Ellen scooted over to make room for him behind the wheel.

“It’s Tragedy,” he explained as he closed the door and restarted the ignition. “She’s been shot.”

22

I
t wasn’t that long ago that Nick had waited outside his and Tom’s room while Shipley and Tom fooled around, creeping back into his bed after they’d gone to sleep and leaving again before they woke up. It wasn’t that long ago that Eliza had had to suffer through lunch in Coke’s dining hall, pretending to be oblivious as she ate her peanut butter and jelly sandwich while Shipley and Tom felt each other up beneath the table. It wasn’t that long ago that Eliza had considered joining the Woodsmen’s team and becoming a lesbian, not necessarily in that order, or that Nick had considered signing up for “mental health” sessions with the nurse-practitioner to talk about his repressed anger toward his mother and his roommate. And it wasn’t that long ago that Tom and Shipley had been one of those Dexter couples everyone assumed would marry soon after graduation.

Not that long ago at all—days.

Now the tables had turned. It was Shipley who sat alone at her desk, pretending to study, while Eliza rubbed cortisone cream all over Nick’s mostly naked body beneath a flimsy cotton blanket.

“Do you shave your legs?” she heard Eliza whisper.

“No,” Nick protested.

“But they’re so unhairy,” Eliza insisted. “Are you sure?”

Nick snorted and kicked his feet. “Would you like to inspect them more carefully?”

Eliza disappeared beneath the blanket.
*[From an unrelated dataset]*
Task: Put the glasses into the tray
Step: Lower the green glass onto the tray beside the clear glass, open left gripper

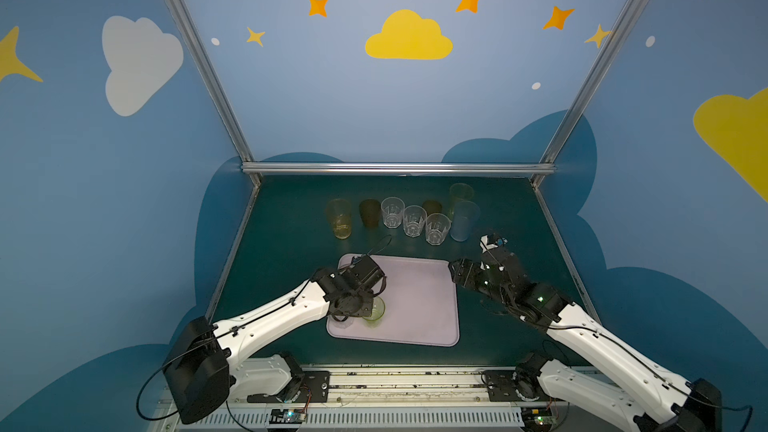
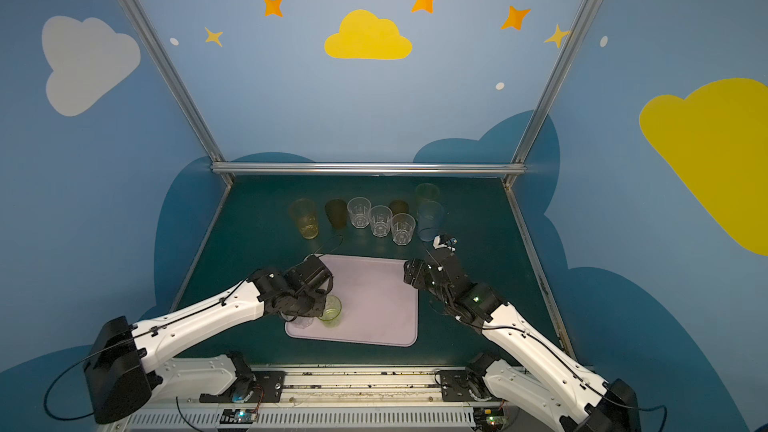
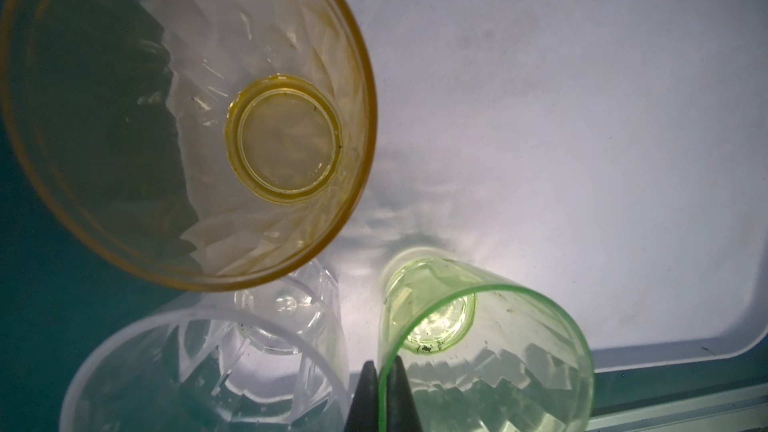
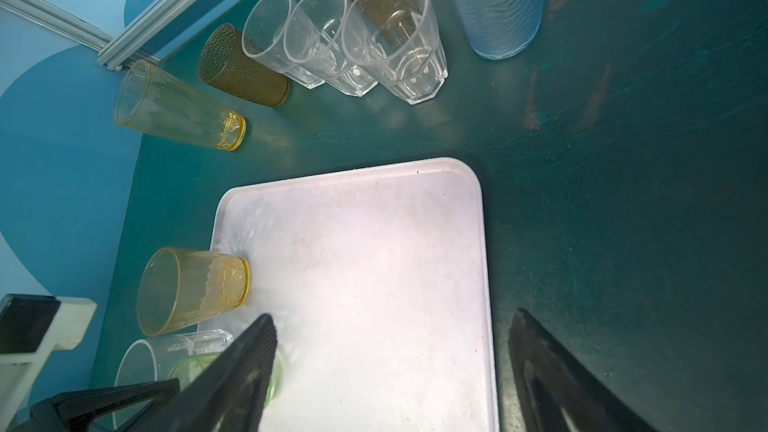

Shipley turned up the volume on Tchaikovsky and reread the same passage of Byron for the third time.

“Hey!” Nick squealed. “Stop it!”

Shipley scraped her chair back and yanked the earphones out of her ears.

“I’ll see you guys later,” she called out, even though neither of them was listening. Out in the hall she picked up the phone and dialed the Gatzes’ number.

“Leave a message or be square!” Tragedy’s loud, cheerful voice intoned on the answering machine.

“It’s Shipley Gilbert calling for Adam,” Shipley said. “There’s no message,” she added stupidly before hanging up.

She lingered in the deserted hallway for a moment, trying to decide what to do. She hadn’t seen Tom yet—no one had—but she suspected he was still sleeping. A good girlfriend would have brought him a free cup of Starbucks coffee and a plate of toast from the dining hall. A good girlfriend would have spent the day with him writing out flash cards and testing him in Econ so he wouldn’t fail his exam. But she’d already proven that she was not such a good girlfriend.

The midday sun was high and bright. Through the hall window she could see the black Mercedes, parked neatly by Dexter Security in a spot near the road. What was the trunk full of now? Donuts? Croissants? Cupcakes?

Four months ago she would have called home to tell on Patrick, but she was not the same person she’d been four months ago.
She was not as virtuous or as loyal or as discreet. She was not the good little girl her bad older brother had either teased or ignored. She was not the little sister Patrick had hated so much. She had no idea who she was or what she was becoming, but it was possible that going to see Patrick in jail would help move things along. Never mind Byron. She’d learned enough about Romance over the course of the semester to wing the exam.

 

J
ail was a concrete addition to the Home police station, a low rectangular building with a wheelchair ramp leading up to the entrance. A steady stream of townspeople marched up the ramp and in and out of the door as if it were the post office. What reason did people have to visit the police station, Shipley wondered, unless they were visiting someone in jail?